What the exercise asks. Using the data below, transcribe exactly everything from the line that contains "The same camera" down to the line that contains "Return the mask of the **". Include both of those lines and none of the pictures.

Records supplied.
-----

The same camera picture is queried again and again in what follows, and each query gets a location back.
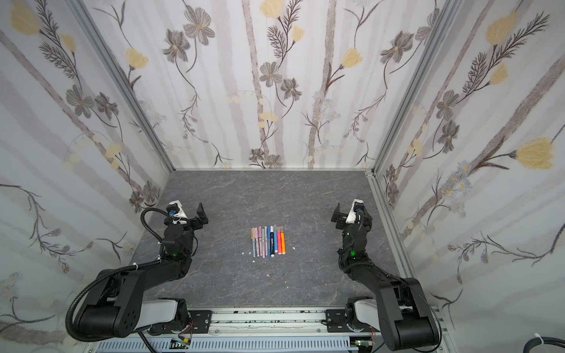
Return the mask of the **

-----

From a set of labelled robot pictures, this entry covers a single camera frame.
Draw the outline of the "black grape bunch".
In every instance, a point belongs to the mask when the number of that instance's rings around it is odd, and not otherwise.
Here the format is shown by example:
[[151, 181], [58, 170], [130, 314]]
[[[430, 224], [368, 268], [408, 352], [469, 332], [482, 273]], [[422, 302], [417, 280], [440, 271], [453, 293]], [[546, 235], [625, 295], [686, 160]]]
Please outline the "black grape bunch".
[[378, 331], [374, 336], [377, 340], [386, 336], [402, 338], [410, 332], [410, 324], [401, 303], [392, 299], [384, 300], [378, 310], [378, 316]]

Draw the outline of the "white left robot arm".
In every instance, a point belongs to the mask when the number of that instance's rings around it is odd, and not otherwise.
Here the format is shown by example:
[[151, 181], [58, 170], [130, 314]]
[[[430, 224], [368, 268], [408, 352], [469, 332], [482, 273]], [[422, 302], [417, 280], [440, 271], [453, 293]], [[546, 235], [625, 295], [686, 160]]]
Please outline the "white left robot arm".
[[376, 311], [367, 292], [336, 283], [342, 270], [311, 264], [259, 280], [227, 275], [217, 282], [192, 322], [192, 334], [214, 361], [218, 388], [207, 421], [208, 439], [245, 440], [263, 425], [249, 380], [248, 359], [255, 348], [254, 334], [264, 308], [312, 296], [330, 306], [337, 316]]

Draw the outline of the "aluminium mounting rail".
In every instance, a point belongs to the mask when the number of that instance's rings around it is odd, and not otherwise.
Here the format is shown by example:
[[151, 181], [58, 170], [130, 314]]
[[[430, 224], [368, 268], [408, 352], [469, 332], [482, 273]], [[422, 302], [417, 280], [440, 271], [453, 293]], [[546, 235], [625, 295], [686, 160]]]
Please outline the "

-----

Response to this task.
The same camera picture is queried again and again in what follows, and each query gets a location back.
Return the mask of the **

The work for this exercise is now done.